If they were to pass, it would require an independent commission consisting of an equal number of members from each of the state’s two largest parties (Republican and Democrat), as well as unaffiliated voters, to amend a proposed new map created by nonpartisan legislative staff. Lobbyists and politicians would not be allowed to serve on the commission.

The need to redraw district boundaries occurs because the U.S. Census Bureau counts the population of the United States every 10 years, apportioning seats in the U.S. House of Representatives according to population. Colorado currently has seven seats in the House of Representatives. Because of shifts in population between states and within state borders, redrawing voting district boundaries to balance the population contained in each district has to be done following each census. The Colorado constitution stipulates that it is a legislative responsibility.
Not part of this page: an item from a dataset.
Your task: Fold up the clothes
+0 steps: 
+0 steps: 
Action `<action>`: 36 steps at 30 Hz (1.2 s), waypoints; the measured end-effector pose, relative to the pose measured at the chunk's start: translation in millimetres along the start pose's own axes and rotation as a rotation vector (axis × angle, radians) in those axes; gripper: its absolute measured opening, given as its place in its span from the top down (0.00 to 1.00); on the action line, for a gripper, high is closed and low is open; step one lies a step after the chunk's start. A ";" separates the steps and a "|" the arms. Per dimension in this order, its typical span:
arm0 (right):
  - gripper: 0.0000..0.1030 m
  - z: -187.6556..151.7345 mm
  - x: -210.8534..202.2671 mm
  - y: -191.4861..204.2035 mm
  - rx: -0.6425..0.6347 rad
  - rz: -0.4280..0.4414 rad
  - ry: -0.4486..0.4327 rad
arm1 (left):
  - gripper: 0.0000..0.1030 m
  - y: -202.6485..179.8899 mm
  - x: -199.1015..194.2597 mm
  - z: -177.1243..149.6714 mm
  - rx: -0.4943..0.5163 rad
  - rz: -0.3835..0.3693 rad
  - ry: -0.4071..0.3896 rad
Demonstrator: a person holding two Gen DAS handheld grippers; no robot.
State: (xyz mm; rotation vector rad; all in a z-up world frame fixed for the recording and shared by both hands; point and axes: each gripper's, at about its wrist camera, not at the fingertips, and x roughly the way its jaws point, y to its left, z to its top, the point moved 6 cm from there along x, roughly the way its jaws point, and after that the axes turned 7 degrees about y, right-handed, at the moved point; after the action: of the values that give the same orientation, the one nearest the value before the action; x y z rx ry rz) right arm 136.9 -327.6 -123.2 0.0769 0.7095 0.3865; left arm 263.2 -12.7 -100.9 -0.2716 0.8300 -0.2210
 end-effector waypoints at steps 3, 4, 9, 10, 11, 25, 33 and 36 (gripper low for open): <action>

Therein lies the need. Proponents of these amendments call this “a limit on the role of partisan politics” in the redistricting process, creating a system of checks and balances to assure that no one political party can create a district map that favors one party over another.

Advocates say that it would encourage compromise and add structure to what has become a highly partisan process depending upon which party is in control of the state House. They say that instead of all the meetings happening at the state Capitol, the amendments would allow the commission to move about the state, seeking bipartisan input and allowing residents to participate in the process.

They also point out that the term “gerrymandering” came into being because of the situation they are trying to eliminate. The political term dates back to 1812, when Gov. Elbridge Gerry oversaw the redrawing of senatorial boundaries in Massachusetts to give unfair advantage to his political party over its rivals for the office.

Opponents of both amendments say that it takes accountability out of the redistricting process because unlike state legislators who are subject to election and campaign finance requirements, appointed commissioners aren’t legally accountable to Colorado voters. They cite unnecessary complexity and complain that the amendments don’t make it clear what a “competitive district” is or what factors would need to be considered.